L’un des aspects inédits de cette plainte réside dans la notion de « biens mal acquis inversés ». Les ONG estiment que les profits issus des concessions obtenues frauduleusement ont été blanchis par leur revente. En 2022, Bolloré Africa Logistics a été cédée pour un montant de 5,7 milliards d’euros. Une somme que les plaignants considèrent en partie illégitime.

Le collectif exige donc la restitution d’une partie de ces fonds afin de financer des projets de développement en Afrique, en s’appuyant sur une loi française de 2021 qui permet d’utiliser les avoirs saisis dans les affaires de biens mal acquis pour financer des programmes d’intérêt public dans les pays victimes de corruption.

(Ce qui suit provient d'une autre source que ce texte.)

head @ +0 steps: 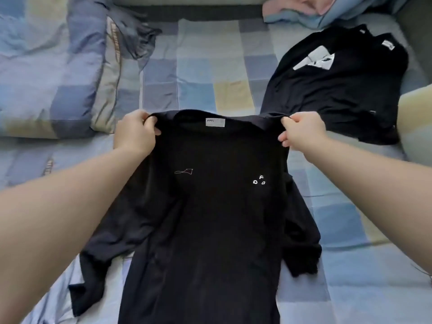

Un procès en perspective ?

La plainte du RAF pourrait aboutir à une nouvelle enquête, voire à un procès. Le groupe Bolloré a déjà été condamné à une amende de 12 millions d’euros en 2021 après un accord judiciaire pour éviter des poursuites sur des faits similaires. Cependant, en juin 2024, le PNF a refusé de clore le dossier, estimant que la gravité des faits justifiait un procès public.